For instance, there may be an increased need for electric and hydrogen vehicle charging/refuelling infrastructure (partly driven by the increasing demand for reduced emissions). As freight of the future may also be carried by connected and automated vehicles (which will most likely offer electric, and potentially hydrogen fuel options), investments in relevant supporting digital and physical infrastructure will also need to be considered.

Responding to changes may also call for existing regulation, pricing, and maintenance arrangements to be re-examined. For example, the impacts from the emerging trend towards smaller trucks providing urban freight and commercial services could be reflected in maintenance decisions. Factors when considering this trend include understanding:

  • The balance of smaller and larger vehicles used by freight and other commercial businesses currently and in the next few years given light commercial vehicles (LCVs) (e.g. small trucks and vans) less than 4.5t gross vehicle mass (GVM) fall under demarcation thresholds, which exempt them from special licencing required to operate and pay heavy vehicle road user charges. However, larger vehicles pay less fuel excise due to fuel tax credits;
  • The impacts of increased volumes of LCVs on urban amenity that need to be planned for (such as kerbside access, curfews, congestion);
  • The effects of fewer large vehicle movements on urban road maintenance costs, given the impact of vehicles under approximately 10t GVM on road wear and tear is not significant; and
  • The drivers to uptake in electric vehicles (EVs), current uptake rates (given EVs do not pay a fuel excise), their impact on urban amenity and cost to freight companies in urban last mile freight.

An increasing amount of data is becoming available to track and analyse urban freight movements. Some of this is already occurring through the development of the National Freight Data Hub and with Freight Data Exchange pilots.
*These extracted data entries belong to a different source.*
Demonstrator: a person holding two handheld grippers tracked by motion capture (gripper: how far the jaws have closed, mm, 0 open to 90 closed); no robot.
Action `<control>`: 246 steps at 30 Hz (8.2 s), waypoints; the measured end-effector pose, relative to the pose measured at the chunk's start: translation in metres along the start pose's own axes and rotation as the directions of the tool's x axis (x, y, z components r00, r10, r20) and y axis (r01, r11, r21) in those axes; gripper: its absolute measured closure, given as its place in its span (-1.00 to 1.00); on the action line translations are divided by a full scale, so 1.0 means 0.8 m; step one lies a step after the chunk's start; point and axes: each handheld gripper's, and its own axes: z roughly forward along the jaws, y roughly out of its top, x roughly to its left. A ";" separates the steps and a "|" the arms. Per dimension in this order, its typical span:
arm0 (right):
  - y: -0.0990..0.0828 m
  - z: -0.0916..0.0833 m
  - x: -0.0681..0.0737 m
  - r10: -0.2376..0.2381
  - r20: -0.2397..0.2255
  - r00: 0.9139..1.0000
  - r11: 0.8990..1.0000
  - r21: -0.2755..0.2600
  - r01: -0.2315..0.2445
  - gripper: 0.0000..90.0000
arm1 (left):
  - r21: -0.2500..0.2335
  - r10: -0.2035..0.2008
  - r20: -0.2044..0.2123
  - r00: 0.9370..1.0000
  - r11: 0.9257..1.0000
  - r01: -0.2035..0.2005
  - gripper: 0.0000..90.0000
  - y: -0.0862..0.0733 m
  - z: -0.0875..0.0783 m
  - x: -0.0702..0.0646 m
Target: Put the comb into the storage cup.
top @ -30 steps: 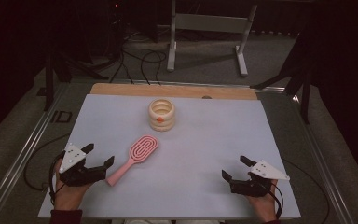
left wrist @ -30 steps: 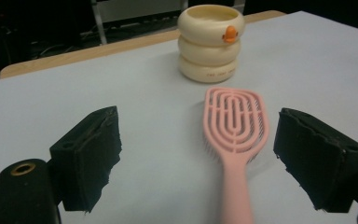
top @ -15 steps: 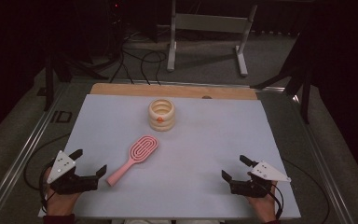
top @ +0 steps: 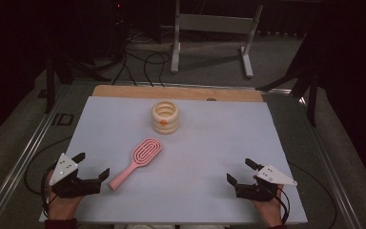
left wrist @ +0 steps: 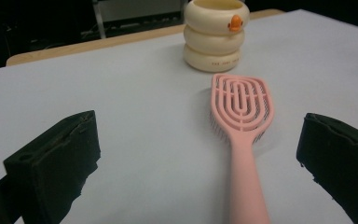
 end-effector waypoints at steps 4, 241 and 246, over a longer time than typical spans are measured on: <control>-0.001 -0.001 -0.001 0.006 0.008 1.000 1.000 0.000 -0.006 -0.81 | 0.058 0.002 0.000 1.000 0.998 -0.002 -1.00 0.007 0.010 -0.003; 0.138 0.115 0.041 0.065 -0.236 0.969 0.996 0.067 -0.051 -0.81 | 0.141 0.202 0.037 0.979 0.968 -0.205 0.55 0.087 0.107 -0.100; 0.146 0.122 0.047 0.065 -0.249 0.966 0.996 0.079 -0.047 -0.81 | 0.137 0.207 0.034 0.978 0.968 -0.209 0.55 0.087 0.108 -0.101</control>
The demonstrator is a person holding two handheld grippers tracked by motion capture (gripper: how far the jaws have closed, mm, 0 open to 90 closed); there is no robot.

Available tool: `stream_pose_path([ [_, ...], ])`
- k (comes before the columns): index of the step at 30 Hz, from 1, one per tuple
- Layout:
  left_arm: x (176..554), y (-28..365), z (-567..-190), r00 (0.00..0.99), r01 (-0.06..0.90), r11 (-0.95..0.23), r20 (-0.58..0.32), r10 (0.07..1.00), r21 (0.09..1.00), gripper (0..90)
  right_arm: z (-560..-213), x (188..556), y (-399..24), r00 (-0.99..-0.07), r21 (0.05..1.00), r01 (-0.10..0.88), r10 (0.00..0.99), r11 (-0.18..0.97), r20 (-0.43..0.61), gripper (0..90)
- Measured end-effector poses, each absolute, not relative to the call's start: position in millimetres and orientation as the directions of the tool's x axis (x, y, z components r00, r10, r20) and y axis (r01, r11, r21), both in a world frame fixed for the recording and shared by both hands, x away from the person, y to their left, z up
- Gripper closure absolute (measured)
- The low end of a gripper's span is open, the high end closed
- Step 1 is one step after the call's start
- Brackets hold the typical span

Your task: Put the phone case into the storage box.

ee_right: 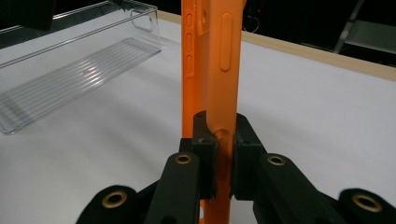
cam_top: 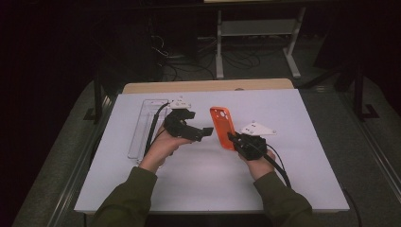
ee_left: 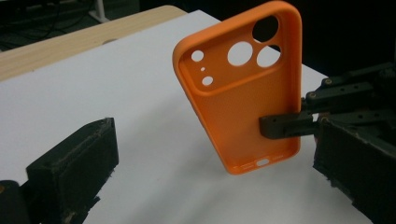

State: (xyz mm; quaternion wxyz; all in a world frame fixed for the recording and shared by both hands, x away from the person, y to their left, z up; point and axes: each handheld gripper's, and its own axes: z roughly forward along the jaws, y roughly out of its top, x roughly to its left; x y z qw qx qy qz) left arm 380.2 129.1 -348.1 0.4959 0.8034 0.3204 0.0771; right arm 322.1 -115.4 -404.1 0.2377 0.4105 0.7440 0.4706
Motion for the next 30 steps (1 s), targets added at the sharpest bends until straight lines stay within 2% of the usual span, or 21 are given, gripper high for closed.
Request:
stream_pose_path([
  [4, 386, 129, -345, 0.782, 0.423, -0.306, -0.172, 0.599, 0.853, 0.0, -406, 327, -114, -0.541, 0.898, 0.388, 0.84, 0.207, 0.04, 81.1],
  [9, 388, 123, -353, 0.768, 0.44, -0.273, -0.201, 0.608, 0.855, 0.0, -407, 328, -112, -0.541, 0.901, 0.39, 0.839, 0.189, 0.058, 81.1],
  [30, 385, 108, -360, 0.759, 0.439, -0.231, -0.22, 0.613, 0.869, 0.0, -407, 320, -100, -0.566, 0.907, 0.374, 0.822, 0.193, 0.059, 81.1],
])
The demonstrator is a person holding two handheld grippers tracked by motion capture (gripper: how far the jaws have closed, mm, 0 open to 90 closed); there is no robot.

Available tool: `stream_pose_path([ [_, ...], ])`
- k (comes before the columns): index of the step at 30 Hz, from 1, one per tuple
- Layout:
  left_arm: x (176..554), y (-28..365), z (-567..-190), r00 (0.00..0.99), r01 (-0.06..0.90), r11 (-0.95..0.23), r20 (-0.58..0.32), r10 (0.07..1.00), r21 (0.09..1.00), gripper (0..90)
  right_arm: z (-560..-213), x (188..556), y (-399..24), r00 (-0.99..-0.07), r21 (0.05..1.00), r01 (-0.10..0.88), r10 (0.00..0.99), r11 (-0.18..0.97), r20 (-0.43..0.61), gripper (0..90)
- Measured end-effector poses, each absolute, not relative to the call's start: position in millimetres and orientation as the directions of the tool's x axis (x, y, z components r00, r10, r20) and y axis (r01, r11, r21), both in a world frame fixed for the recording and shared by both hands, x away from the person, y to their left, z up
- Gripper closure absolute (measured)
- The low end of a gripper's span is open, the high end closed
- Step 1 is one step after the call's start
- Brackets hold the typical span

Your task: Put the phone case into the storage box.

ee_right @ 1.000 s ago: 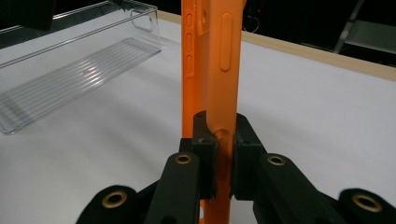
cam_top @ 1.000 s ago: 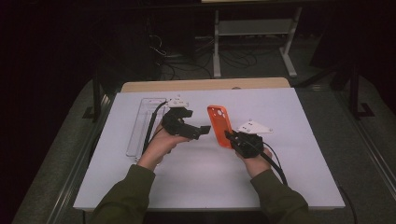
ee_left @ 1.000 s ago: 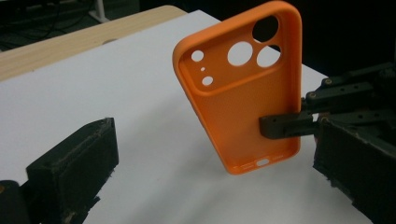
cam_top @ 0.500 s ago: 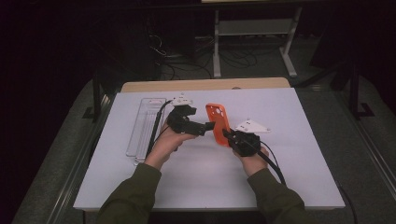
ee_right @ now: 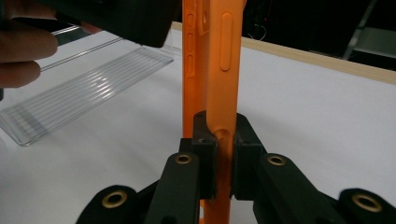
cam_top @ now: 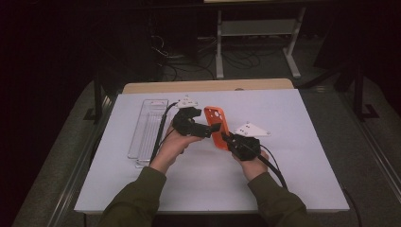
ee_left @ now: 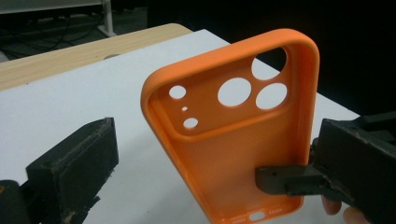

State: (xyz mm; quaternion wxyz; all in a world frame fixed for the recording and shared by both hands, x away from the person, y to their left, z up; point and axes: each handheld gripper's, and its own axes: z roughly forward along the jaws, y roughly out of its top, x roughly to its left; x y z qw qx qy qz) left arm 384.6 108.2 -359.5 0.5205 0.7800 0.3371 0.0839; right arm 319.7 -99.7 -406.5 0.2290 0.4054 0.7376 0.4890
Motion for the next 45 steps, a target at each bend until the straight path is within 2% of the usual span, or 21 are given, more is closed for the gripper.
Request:
stream_pose_path([
  [22, 385, 102, -363, 0.777, 0.418, -0.204, -0.232, 0.585, 0.885, 0.0, -406, 315, -93, -0.582, 0.907, 0.379, 0.809, 0.184, 0.079, 81.1],
  [45, 383, 96, -367, 0.751, 0.467, -0.168, -0.288, 0.594, 0.868, 0.0, -409, 313, -87, -0.592, 0.9, 0.382, 0.803, 0.21, 0.064, 81.0],
])
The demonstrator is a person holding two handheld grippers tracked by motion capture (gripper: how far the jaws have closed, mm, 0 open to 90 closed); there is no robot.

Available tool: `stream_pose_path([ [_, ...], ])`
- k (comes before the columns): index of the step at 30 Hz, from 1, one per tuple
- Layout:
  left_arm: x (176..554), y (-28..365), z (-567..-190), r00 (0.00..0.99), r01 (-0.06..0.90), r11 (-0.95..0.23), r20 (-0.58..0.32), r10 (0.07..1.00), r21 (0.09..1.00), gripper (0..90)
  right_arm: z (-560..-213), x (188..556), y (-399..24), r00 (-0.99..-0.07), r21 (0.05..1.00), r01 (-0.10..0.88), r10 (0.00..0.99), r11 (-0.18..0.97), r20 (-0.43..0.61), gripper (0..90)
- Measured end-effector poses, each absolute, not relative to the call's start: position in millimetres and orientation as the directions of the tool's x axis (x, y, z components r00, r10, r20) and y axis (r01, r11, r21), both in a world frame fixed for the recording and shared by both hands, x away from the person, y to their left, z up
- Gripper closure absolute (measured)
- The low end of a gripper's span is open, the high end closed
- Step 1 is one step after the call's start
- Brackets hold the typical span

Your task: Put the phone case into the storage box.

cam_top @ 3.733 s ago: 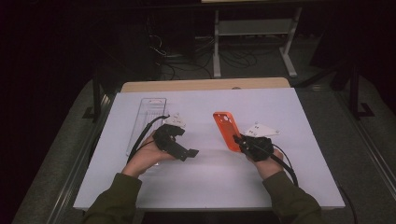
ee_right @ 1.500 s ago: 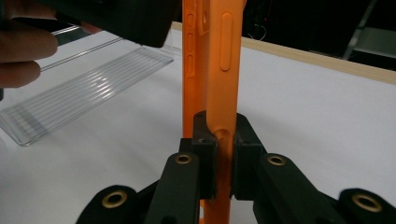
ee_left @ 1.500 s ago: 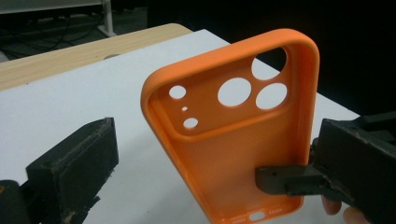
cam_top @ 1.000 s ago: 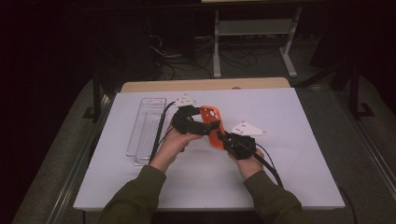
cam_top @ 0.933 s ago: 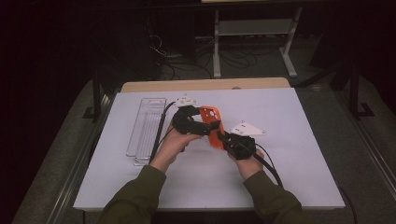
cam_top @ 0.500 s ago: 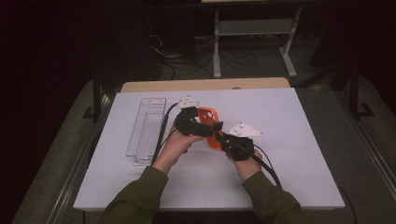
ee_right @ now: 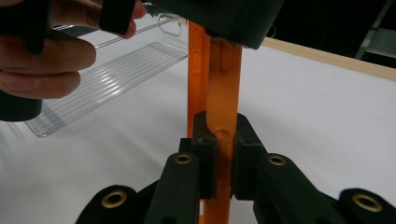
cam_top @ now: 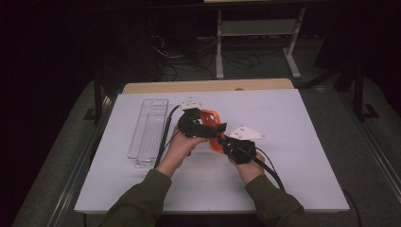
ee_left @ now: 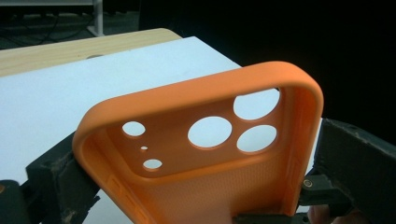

There is scope for this new data to be complemented by information to understand the drivers of emerging urban freight trends, to inform an understanding of what future scenarios may develop.

The scope of this report will also complement three key priorities in the National Road Safety Strategy 2021-30 by providing an understanding of the changes to road use by heavy vehicles and related heavy vehicle safety, as well as flow on effects to infrastructure planning and investment, and vulnerable road users.

Project objectives

This project aims to (within the scope of available data and other relevant information):

  • Collect evidence on current and emerging urban freight trends towards using road vehicles with lower mass and emissions, including an analysis of what is driving those trends;
  • Identify trends in other non-freight commercial vehicle movements in urban areas (e.g. tradespersons and other vehicles supporting commercial, construction and building services (excluding ride share and fleet vehicles);
  • Where possible, consider the road safety implications of changes to urban freight, including anticipated changes to the quantity and type of vehicles in urban areas and under what scenarios they are anticipated to be used; and
  • Apply the above evidence and analysis to forecast what future urban freight and commercial vehicle scenarios could look like.